WHAT TO DO: Practice item. Set the material below down again exactly, with no pictures.

======== DATA BLOCK ========

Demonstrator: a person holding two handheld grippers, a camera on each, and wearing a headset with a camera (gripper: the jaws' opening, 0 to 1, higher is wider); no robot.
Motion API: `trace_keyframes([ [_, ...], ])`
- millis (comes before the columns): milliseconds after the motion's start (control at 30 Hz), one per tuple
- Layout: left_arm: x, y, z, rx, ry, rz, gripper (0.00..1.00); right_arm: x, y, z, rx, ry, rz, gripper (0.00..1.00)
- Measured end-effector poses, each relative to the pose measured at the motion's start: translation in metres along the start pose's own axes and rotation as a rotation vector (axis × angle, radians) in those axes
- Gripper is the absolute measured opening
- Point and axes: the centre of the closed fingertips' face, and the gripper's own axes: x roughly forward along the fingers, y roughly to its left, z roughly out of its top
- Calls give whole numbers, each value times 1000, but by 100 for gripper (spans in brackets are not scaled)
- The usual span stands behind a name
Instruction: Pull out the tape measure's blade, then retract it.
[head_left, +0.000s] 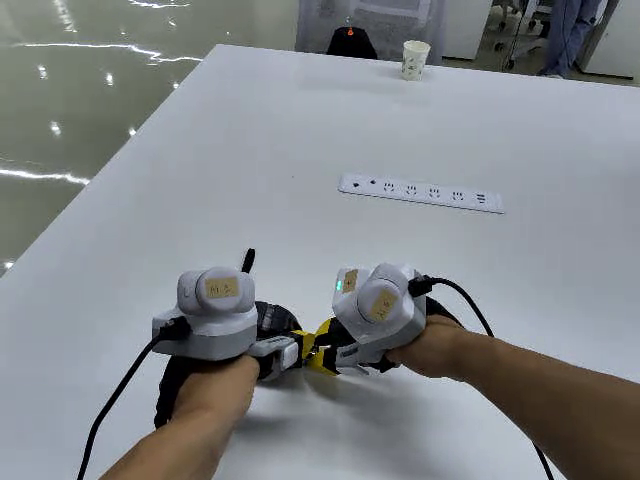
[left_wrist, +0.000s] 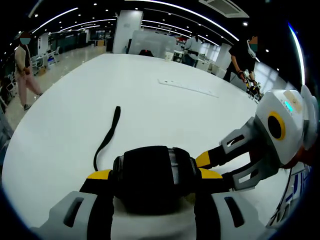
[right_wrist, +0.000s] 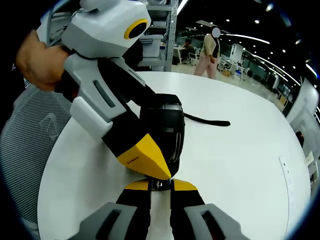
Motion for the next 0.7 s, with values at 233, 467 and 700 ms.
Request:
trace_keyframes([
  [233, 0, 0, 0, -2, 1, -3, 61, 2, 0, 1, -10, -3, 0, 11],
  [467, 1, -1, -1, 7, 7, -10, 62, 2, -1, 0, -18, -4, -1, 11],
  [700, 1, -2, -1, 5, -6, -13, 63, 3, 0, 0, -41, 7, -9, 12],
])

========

ANSWER TO THIS EXERCISE:
Demonstrator: a person holding two handheld grippers, a camera on each, and wearing a headset with a camera (gripper: the jaws' opening, 0 to 1, higher is wider); no robot.
Motion API: `trace_keyframes([ [_, ...], ])`
- millis (comes before the columns): milliseconds after the motion's start (control at 30 Hz), one per tuple
- Layout: left_arm: x, y, z, rx, ry, rz, gripper (0.00..1.00); right_arm: x, y, z, rx, ry, rz, gripper (0.00..1.00)
- Measured end-effector poses, each relative to the pose measured at the motion's start: translation in metres along the start pose's own axes and rotation as a rotation vector (axis × angle, radians) in those axes
- Gripper is the absolute measured opening
- Point and axes: the centre of the closed fingertips' face, and the gripper's own axes: x roughly forward along the fingers, y roughly to its left, z roughly out of its top
- Calls give whole numbers, each value times 1000, but by 100 for gripper (spans in brackets are not scaled)
- The usual span stands behind a name
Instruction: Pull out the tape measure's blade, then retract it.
[head_left, +0.000s] 
[left_wrist, +0.000s] 
[right_wrist, +0.000s] 
Motion for the next 0.7 s, with values at 233, 467 and 700 ms.
Request:
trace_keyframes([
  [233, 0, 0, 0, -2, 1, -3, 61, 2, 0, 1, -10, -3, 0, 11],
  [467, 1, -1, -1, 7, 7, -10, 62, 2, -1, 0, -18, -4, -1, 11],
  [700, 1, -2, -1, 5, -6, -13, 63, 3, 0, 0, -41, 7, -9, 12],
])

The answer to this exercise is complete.